Bulgakov çağının ötesinde olması bir yana, kendine has sivri dili ile dar anlamda Rus edebiyatı ve geniş perspektifte Dünya edebiyatının en ayrıksı yazarlarının başında geliyor. Çok yönlü profesyonel çerçevesi ve geniş ilgi alanlarının eserlerine yansıması sonucu katmerlenen metaforlu dili de işin içine girince ortaya her anlamda bir imzaya dönüşen Bulgakov anlatım tarzı ortaya çıkıyor.
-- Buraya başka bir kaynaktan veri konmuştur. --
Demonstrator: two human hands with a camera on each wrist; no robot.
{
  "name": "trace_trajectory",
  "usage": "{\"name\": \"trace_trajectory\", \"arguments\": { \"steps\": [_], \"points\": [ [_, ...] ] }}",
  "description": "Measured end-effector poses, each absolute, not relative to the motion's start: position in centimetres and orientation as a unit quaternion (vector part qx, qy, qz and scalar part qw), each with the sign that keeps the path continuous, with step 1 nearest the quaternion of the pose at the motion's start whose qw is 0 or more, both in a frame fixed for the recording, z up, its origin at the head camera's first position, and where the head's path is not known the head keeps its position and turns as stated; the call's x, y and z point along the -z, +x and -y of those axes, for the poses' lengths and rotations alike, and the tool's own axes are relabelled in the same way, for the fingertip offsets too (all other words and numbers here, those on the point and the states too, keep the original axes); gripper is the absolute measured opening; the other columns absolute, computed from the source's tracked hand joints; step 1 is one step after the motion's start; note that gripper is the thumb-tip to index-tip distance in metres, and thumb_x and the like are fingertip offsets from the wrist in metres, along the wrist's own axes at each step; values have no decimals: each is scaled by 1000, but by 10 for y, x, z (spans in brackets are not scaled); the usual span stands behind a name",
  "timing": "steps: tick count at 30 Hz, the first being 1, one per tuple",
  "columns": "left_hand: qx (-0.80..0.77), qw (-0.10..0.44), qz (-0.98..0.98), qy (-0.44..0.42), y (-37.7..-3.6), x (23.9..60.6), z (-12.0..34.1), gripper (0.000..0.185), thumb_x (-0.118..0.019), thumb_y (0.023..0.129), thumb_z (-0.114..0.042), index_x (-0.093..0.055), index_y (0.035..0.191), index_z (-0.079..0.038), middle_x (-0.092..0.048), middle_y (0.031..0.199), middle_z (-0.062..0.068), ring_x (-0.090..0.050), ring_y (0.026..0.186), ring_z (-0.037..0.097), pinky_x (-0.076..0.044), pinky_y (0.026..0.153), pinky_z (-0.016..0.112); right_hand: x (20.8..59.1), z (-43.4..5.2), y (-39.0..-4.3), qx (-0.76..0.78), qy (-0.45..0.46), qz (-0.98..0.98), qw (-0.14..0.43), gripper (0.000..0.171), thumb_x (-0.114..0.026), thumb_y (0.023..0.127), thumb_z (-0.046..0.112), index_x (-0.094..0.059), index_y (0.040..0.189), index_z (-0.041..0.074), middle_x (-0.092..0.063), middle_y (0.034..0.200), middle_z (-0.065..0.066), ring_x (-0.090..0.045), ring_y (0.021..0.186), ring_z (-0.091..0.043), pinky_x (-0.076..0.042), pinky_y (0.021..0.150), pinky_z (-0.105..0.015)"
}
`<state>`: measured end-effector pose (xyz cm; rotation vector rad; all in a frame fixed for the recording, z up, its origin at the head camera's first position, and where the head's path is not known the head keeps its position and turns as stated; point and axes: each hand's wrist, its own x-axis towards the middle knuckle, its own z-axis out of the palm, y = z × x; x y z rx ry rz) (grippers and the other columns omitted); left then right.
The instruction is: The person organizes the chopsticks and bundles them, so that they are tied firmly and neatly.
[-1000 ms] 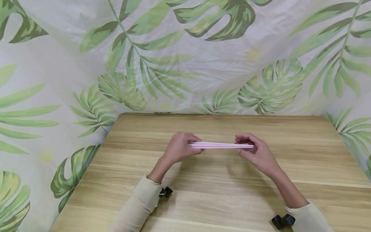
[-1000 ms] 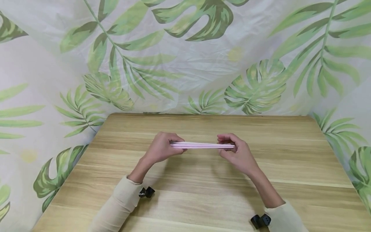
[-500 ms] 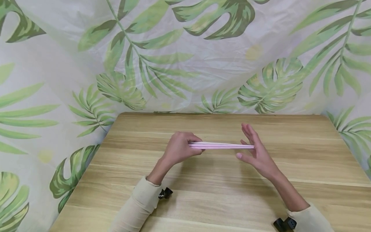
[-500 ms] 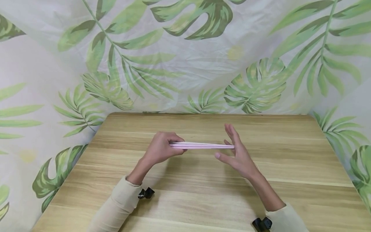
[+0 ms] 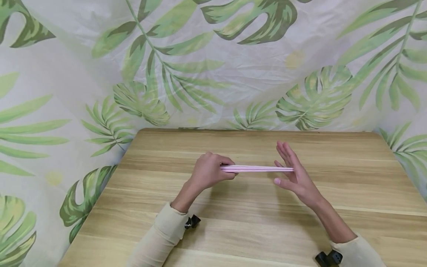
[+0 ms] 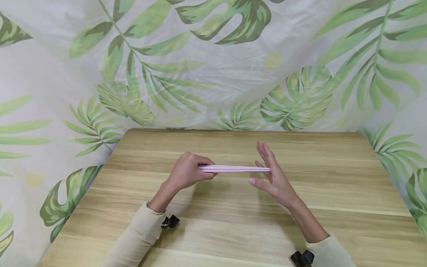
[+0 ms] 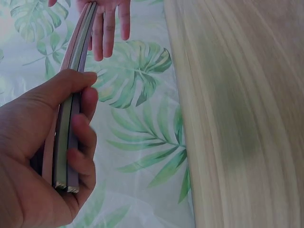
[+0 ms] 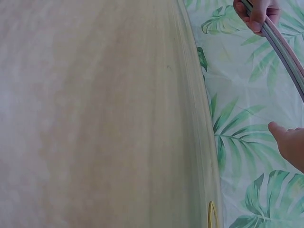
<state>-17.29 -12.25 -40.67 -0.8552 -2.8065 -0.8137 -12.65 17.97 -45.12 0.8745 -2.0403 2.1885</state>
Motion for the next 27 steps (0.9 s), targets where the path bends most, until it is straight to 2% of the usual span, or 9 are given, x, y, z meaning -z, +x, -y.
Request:
{"name": "trace_trajectory", "arguments": {
  "steps": [6,10,15,23,27],
  "points": [
    [259,44,914,-309,-178,404,130,7,-89,83,-21,-85,88,-23,-74,71,-12,-48,56,0,-39,56,20,451,-181,-127,-670,279,687,30,106,-68,90,-16,-8,173,9,-9,180,-21,-21,164,-3,-37,122,-17],
    [298,30,907,-295,-180,400,136,8,-90,83,-20,-85,89,-20,-76,75,-11,-52,59,1,-43,60,21,448,-183,-127,-634,262,726,43,111,-73,87,-15,-11,174,16,-15,181,-14,-22,163,-3,-36,120,-14],
    [323,24,901,-288,-182,399,139,7,-89,84,-21,-84,88,-20,-74,73,-11,-52,58,1,-42,58,21,448,-182,-125,-599,244,761,42,115,-78,87,-10,-11,174,25,-16,182,-7,-21,163,0,-34,116,-10],
    [329,28,901,-283,-181,399,140,8,-90,83,-21,-83,86,-21,-74,72,-12,-50,56,1,-41,57,21,445,-181,-123,-596,249,761,63,120,-78,84,-13,-9,174,24,-17,181,-6,-22,164,-3,-35,115,-9],
    [328,30,902,-280,-180,399,139,9,-91,83,-22,-83,87,-22,-74,72,-12,-51,57,1,-41,57,21,446,-179,-123,-590,262,761,63,121,-79,83,-13,-8,174,24,-15,181,-12,-21,165,-5,-32,118,-10]
  ]
}}
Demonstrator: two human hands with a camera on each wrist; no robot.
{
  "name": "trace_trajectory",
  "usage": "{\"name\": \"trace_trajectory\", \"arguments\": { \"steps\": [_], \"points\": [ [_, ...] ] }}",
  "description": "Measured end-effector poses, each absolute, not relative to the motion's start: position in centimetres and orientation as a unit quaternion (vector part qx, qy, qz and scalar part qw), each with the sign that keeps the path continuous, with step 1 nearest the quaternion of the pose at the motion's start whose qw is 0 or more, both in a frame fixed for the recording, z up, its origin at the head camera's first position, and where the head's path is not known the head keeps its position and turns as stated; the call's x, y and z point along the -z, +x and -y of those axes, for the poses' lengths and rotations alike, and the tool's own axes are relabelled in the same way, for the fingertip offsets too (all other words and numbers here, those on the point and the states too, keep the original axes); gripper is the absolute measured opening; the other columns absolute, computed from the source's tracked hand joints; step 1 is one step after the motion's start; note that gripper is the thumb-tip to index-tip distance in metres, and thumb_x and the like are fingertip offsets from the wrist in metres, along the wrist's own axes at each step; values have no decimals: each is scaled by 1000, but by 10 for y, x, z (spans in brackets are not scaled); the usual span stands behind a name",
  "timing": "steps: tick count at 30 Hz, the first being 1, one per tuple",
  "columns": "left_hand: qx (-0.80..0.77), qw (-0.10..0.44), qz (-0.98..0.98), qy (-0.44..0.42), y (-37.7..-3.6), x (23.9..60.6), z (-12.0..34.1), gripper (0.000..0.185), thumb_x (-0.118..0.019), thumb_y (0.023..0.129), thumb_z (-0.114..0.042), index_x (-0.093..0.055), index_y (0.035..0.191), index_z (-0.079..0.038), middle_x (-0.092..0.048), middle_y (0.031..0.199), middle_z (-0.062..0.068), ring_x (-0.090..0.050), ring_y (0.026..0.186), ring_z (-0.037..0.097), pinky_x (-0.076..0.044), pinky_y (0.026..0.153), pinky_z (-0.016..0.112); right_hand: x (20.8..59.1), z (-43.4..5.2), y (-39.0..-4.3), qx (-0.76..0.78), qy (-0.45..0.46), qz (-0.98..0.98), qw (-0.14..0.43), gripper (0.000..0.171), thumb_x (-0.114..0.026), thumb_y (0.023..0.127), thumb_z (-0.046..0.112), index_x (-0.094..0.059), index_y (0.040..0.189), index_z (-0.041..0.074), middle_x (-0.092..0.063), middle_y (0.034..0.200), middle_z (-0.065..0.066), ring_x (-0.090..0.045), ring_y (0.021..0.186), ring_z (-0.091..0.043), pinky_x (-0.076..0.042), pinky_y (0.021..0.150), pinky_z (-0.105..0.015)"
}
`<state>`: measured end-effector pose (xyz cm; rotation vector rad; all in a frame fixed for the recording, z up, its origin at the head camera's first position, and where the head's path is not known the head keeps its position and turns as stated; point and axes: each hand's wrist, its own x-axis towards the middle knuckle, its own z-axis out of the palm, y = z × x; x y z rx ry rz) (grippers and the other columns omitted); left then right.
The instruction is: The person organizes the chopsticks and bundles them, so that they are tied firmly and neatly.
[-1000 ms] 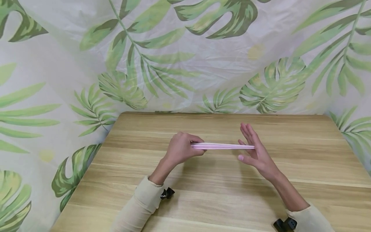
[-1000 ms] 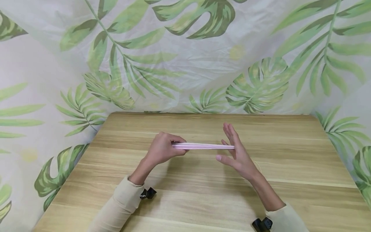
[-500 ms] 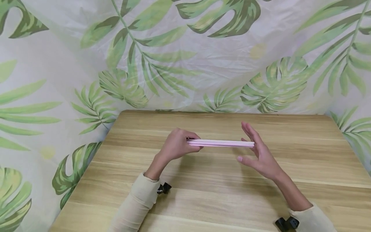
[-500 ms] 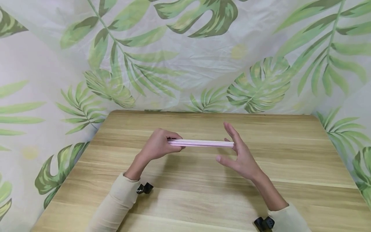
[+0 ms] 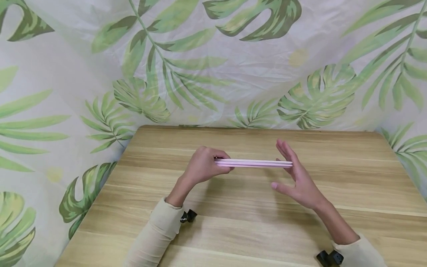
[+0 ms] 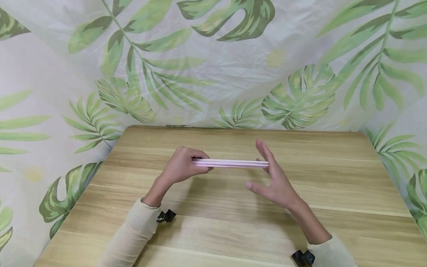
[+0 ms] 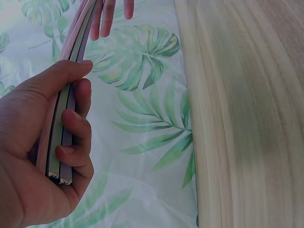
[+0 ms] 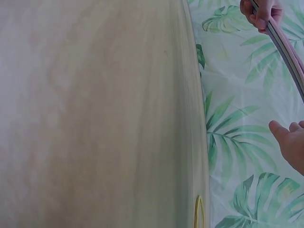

Ölümcül Yumurtalar, Sovyet çevrede Bulgakov'u persona non grataya dönüştüren başlıca sebeplerinden başında geliyor. Bu satirik bilim kurgu romanı 1917 Rus Devrimi'ni ve Sovyet Rusya'yı bilimden kuvvet alıp mizahla sivrileştirdiği iğneleriyle lime lime etmekten çekinmiyor. Baş karakterimiz zoolog Vladimir Ipatyevich Persikov, Vladimir Ilyich Lenin'e nazire, Rusya'yı umutsuz ve beklenmedik bir çöküşe sürüklerken arka planda bizi Rus İç Savaşı'nın mirası, Gizli Servis, Sovyet karşıtı ülkelerin casusları ve bir deus ex machina olarak Kızıl Ordu bekliyor. Tüm bu "ciddi" meselelerin etrafında, minik amiplerden dev kertenkelelere uzanan spektrumda Bulgakov satirik ordusu cirit atarken oldukça akıcı bir romanın seline kendimizi çoktan kaptırmış oluyoruz. Son tahlilde Bulgakov okuyucusunu şehirden kırsala uzanan eğri büğrü raylarda yol alan bir Rus roller coaster'ına sinsi gülüşlü bir şöfor insafıyla terk edip seyrine bakıyor.
Ölümcül Yumurtalar, Bulgakov'un cesur grotesk manifestosu olarak edebiyatın sonsuzluğunun en parlak köşelerinden bize dün de olduğu gibi bugün de gülümsemeye (ya da kahkaha atmaya) devam ediyor.